• Exercise description:
Reproduce exactly, and exclusively, the lines from the line containing "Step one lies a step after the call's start" through the final line of the listing below.

• Provided data:
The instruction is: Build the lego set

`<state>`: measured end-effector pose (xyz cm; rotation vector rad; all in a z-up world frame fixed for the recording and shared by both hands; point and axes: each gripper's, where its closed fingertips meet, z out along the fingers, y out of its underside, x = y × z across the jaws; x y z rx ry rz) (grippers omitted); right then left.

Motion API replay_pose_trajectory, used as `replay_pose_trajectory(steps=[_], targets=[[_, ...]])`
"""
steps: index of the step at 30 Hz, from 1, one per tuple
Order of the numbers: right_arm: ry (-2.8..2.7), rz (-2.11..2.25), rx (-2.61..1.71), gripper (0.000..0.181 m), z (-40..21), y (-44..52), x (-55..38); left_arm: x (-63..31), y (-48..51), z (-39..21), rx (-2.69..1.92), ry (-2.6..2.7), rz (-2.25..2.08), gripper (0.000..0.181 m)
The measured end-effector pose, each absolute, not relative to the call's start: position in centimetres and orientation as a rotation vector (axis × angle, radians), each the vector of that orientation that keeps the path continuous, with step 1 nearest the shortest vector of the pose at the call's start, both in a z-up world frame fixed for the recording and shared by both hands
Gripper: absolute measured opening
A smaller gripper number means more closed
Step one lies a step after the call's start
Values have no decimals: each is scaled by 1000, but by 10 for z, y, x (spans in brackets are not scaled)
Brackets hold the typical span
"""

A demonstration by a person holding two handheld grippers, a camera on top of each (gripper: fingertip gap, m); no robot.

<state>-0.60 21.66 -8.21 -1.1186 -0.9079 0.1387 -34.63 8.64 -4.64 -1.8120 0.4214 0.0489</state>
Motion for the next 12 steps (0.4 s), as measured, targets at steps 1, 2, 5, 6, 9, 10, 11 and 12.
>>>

• Written response:
Step one lies a step after the call's start
Values have no decimals: each is scaled by 1000, but by 10 for z, y, x (spans in brackets are not scaled)
Brackets hold the typical span
"""

A demonstration by a person holding two handheld grippers, a camera on top of each (gripper: fingertip gap, m); no robot.

<state>-0.60 21.66 -8.21 -1.1186 -0.9079 0.1387 -34.63 8.64 -4.64 -1.8120 0.4214 0.0489</state>
Motion for the next 12 steps (0.4 s), as measured, targets at steps 1, 2, 5, 6, 9, 10, 11 and 12.
>>>

That covers the exercise completely.